Exercise prompt: Each line from the one containing "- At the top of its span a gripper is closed" to the last line of the listing below must be reproduced exactly, and nothing more.

Supplied material:
++++++++++

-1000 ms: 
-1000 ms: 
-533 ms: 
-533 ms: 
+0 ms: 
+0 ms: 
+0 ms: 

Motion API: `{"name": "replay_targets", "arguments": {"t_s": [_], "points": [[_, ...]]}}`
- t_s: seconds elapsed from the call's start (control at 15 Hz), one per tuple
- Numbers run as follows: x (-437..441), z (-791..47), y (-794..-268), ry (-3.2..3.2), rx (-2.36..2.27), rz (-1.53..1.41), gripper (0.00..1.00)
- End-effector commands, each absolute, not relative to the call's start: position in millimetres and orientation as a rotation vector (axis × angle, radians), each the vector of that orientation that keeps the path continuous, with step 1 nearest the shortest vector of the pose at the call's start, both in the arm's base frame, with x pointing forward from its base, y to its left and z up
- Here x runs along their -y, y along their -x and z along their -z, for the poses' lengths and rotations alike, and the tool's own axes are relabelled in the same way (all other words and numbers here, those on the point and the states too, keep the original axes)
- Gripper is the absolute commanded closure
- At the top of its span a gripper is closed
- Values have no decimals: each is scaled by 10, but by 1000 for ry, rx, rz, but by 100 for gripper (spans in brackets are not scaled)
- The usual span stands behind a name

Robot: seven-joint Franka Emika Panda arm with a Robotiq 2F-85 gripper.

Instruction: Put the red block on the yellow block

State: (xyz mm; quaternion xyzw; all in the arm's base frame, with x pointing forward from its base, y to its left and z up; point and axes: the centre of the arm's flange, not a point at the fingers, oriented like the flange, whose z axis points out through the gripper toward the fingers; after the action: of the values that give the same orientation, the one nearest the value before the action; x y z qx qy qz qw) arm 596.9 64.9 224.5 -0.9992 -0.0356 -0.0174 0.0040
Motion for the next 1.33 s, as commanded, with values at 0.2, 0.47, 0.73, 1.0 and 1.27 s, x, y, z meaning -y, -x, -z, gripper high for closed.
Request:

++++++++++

Response to this exercise:
- At the top of its span a gripper is closed
- Values have no decimals: each is scaled by 10, but by 1000 for ry, rx, rz, but by 100 for gripper (spans in brackets are not scaled)
- The usual span stands behind a name

Robot: seven-joint Franka Emika Panda arm with a Robotiq 2F-85 gripper.

Instruction: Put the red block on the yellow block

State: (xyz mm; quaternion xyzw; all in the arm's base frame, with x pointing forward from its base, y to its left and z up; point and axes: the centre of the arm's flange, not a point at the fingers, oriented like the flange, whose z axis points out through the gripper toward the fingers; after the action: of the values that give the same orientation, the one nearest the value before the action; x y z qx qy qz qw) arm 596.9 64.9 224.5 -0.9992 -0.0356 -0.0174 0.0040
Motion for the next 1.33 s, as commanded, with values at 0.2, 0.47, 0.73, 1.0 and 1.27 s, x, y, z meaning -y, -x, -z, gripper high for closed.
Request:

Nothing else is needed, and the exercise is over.